**What is being asked**
An exact, complete copy of the data that follows is needed.
══ Collected data ══
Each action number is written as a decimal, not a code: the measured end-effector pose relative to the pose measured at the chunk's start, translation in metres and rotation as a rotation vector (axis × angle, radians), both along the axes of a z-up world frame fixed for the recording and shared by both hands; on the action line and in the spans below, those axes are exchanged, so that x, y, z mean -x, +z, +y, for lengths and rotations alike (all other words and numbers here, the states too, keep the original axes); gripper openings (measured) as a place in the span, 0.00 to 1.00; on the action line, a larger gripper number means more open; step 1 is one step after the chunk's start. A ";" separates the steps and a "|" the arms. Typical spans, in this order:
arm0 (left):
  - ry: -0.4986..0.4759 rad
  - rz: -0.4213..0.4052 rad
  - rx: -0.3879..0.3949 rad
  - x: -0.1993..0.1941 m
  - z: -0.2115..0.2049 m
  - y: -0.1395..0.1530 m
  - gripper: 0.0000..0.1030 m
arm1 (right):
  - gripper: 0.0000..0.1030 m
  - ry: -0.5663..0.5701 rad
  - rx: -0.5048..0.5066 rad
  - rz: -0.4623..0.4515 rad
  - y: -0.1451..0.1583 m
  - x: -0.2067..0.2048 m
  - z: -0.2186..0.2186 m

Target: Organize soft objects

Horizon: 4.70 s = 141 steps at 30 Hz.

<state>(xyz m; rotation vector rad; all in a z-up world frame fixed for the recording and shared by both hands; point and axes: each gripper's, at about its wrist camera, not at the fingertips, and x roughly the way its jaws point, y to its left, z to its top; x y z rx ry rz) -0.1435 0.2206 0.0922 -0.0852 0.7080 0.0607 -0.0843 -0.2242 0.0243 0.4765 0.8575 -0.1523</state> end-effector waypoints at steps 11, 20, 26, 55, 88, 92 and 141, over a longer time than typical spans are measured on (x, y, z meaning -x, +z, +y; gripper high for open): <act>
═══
**Answer section**
Each action number is written as a decimal, not a code: the measured end-effector pose relative to the pose measured at the chunk's start, translation in metres and rotation as a rotation vector (axis × angle, radians), both along the axes of a z-up world frame fixed for the recording and shared by both hands; on the action line and in the spans below, those axes are exchanged, so that x, y, z mean -x, +z, +y, for lengths and rotations alike (all other words and numbers here, the states too, keep the original axes); gripper openings (measured) as a place in the span, 0.00 to 1.00; on the action line, a larger gripper number means more open; step 1 is one step after the chunk's start. A ";" separates the steps and a "|" the arms. Typical spans, in this order:
arm0 (left):
  - ry: -0.4986..0.4759 rad
  - rz: -0.4213..0.4052 rad
  - rx: -0.3879..0.3949 rad
  - x: -0.1993..0.1941 m
  - z: -0.2115..0.2049 m
  - y: -0.1395..0.1530 m
  - gripper: 0.0000..0.1030 m
arm1 (right):
  - gripper: 0.0000..0.1030 m
  - ry: -0.5663..0.5701 rad
  - rx: -0.5048..0.5066 rad
  - rz: -0.4623..0.4515 rad
  - y: -0.1451..0.1583 m
  - x: -0.2067..0.2048 m
  - z: -0.2186..0.2186 m

Target: Organize soft objects

Horizon: 4.70 s = 141 steps at 30 Hz.

<state>(xyz m; rotation vector rad; all in a z-up world frame fixed for the recording and shared by both hands; point and axes: each gripper's, at about its wrist camera, not at the fingertips, and x roughly the way its jaws point, y to its left, z to its top; x y z rx ry rz) -0.1435 0.2206 0.0922 -0.0852 0.7080 0.0607 -0.0843 -0.2242 0.0243 0.4765 0.8575 -0.1523</state> end-effector waypoints at steps 11, 20, 26, 55, 88, 92 and 141, over a longer time than typical spans are measured on (x, y, z meaning -x, +z, +y; gripper high for open): <act>

What came before is the finished answer.